Quasi quasi le consiglio di ciucciarsi una Fisherman ogni tanto …
Mi ricordo ancora la prima volta che ne ho messo in bocca una – nemmeno sapevo di cosa si trattasse.
Una? Quel fetente del mio amico mi ha sfidato a metterne in bocca una decina in una volta sola. Mi son sentito la gola come fosse un deposito di surgelati; mi si son dilatati gli occhi che nemmeno quelli di un gatto dopo tre mesi di notte polare.
Superato il primo impatto, devo dire che mi son subito piaciute - e, diciamocelo, sono un bell’ausilio in caso di abboccamenti dopo una bruschettata folle.
L’aglio, l’aglio è un altro di quei sapori forti che mi dà alla testa – ma dal piacere. Aglio e piacere mi ricordano quanto raccontava anni fa un amico, a proposito di un sistema infallibile usato dai grandi amatori francesi del ‘700: con aglio e ortiche riuscivano a ….
Un lampo nel cervello, una fitta di dolore: ictus? elettroshock? un fulmine ha centrato la mia panchina?
A fatica apro gli occhi: un ciclope mi sovrasta, sormontato da un potente fascio di luce. Strizzo un po’ gli occhi e mi rendo conto che si tratta soltanto di un metronotte, che -accidenti a lui! - mi sta puntando in faccia la sua potente torcia elettrica.
Grazie ad essa raggiungo l’illuminazione sul mio stato presente: sono sempre seduto sulla panchina, calzoni aperti, camicia al vento, mezzo avvitato su me stesso, le gambe accavallate. Mi sto abbracciando – senza troppo trasporto, per la verità - con la lingua penzoloni.
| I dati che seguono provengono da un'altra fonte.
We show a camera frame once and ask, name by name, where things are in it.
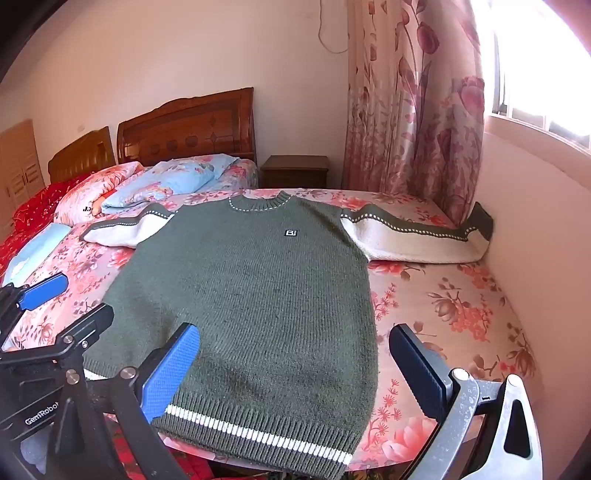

Qualcosa mi dice che lei dev’essersene andata.
Uno non può distrarsi un attimo.….
Lo sguardo del metronotte è di quelli che per descriverli non ti basterebbe una Treccani. Non ha tutti i torti, diciamocelo – però, devo sbloccarlo, altrimenti gli si marmorizza l’apparato facciale.
“Scusi, ce l’avrebbe mica una Fisherman?”